Is the linear system solver \ also multi threaded in Julia as in Matlab? And how to “multithread” it in Julia?

I am trying to compare speed and performance between Matlab and Julia. I am looking at a code that does topology optimization of a continuum structure subjected to a given load. The code I am looking at is the public code topopt88.m: https://www.topopt.mek.dtu.dk/Apps-and-software/Efficient-topology-optimization-in-MATLAB

Essentially it is an iterative algorithm where in every iteration a Ax=b system is solved (x=A\b), where the sparse matrix A depends on the structural design (it is the finite element stiffness matrix) and it is updated in every iteration.

In Julia the same code runs slower than Matlab. I have done some code optimization in Julia, declaring types in function definitions, using functions as much as possible, avoiding global variables, and implementing other tips I found in the internet. But Julia is still slower than the same Matlab code (same in the sense of conceptual steps).

My question: since Matlab system solve “” is multi threaded by default, is it true the same for Julia? If not, how to multi thread Julia’s \ operator, or to get speed-ups from parallelization similarly?

P.S.
The following is the current best solution that I found and that gives the best performance to me. Outside Julia in a terminal in Windows type set JULIA_NUM_THREADS=4 . Start Julia and use the Linear Algebra module this way: using LinearAlgebra BLAS.set_num_threads(1)

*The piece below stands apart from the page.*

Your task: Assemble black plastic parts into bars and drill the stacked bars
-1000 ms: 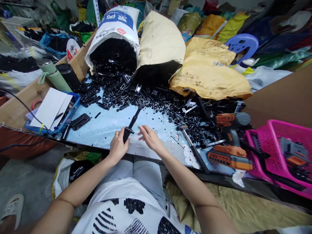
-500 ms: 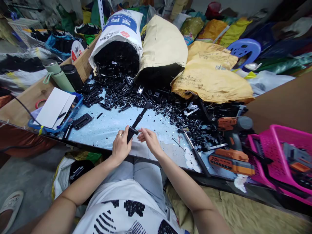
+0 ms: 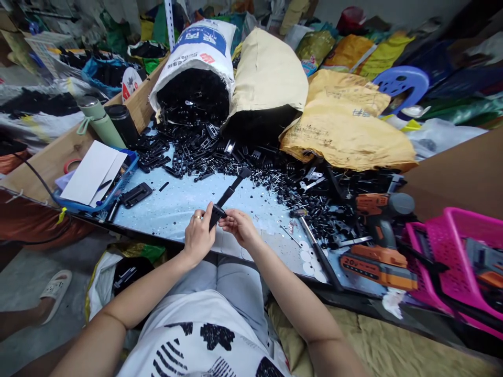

In this way there will be 4 threads, and by setting the BLAS threads to 1 it basically will not use its own pool that seems to conflict with Julia threads pool, or at least to slow the performance for me. I got some hint in this regard here: Julia Threads vs BLAS threads My current BLAS setting in Julia 1.5.1 is julia> BLAS.vendor() :openblas64

Using Pardiso.jl with the default MKL sparse solver didn’t help. I still need to figure out if there is a way to increase performance there too and how.

1 Like

Any chance you can post the code you’re using in Julia? Functions like \ have dozens of different possible methods that will be called depending on the type of arguments they receive. This it is much more predictive to talk about the performance of a specific piece of code than an algorithm in general.

1 Like

The full code is a bit too long I feel, but essentially the heart of the code is a while loop until convergence of the design update. In every while loop iteration the following system is solved:

#FE-ANALYSIS
sK = reshape(KE[:]*(Emin.+xPhys[:]'.^penal*(E0-Emin)),64*nelx*nely)
K = sparse(iK,jK,sK)
K = (K+K')/2
U[freedofs] = K[freedofs,freedofs]\F 

where freedofs are indices of rows and columns to be selected for the analysis. K is sparse, symmetric, and positive definite hence invertible; F an U are normal arrays.

Does this help?

You should probably try benchmarking your code, but it could be that the way you are using the sparse matrix is non-optimal… See here: https://docs.julialang.org/en/v1/stdlib/SparseArrays/
Note specially the following:

Indexing operations, especially assignment, are expensive, when carried out one element at a time. In many cases it may be better to convert the sparse matrix into (I,J,V) format using findnz , manipulate the values or the structure in the dense vectors (I,J,V) , and then reconstruct the sparse matrix.

2 Likes

Try

Symmetric(K[freedofs, freedofs]) \ F

even though the matrix is analytically symmetric, it may not be so numerically. You can check with issymetric(K).

2 Likes

Thank you @kristoffer.carlsson. The symmetry is ensured numerically (and not only analytically) by doing:

K = (K+K')/2

Do you think that Julia would prefer the Symmetric command? Doesn’t this slow down things more? I will try anyway, thanks.

2 Likes

Even if a matrix is numerically symmetric, telling Julia that often gives a 2x speedup.

1 Like

I removed
K = (K+K')/2 ,
and replaced
U[freedofs] = K[freedofs,freedofs]\F
with
U[freedofs] = Symmetric(K[freedofs,freedofs])\F
and gained in performance. Thanks!
I still think that there might be more to it. I am setting the number of threads outside Julia as 4
set JULIA_NUM_THREADS=4,
and in the script I set
using LinearAlgebra
BLAS.set_num_threads(1)
and in this way I get the best performance using openblas.
I feel that mutithreading and sparse matrix definition could be pushed more to gain more in computational speed.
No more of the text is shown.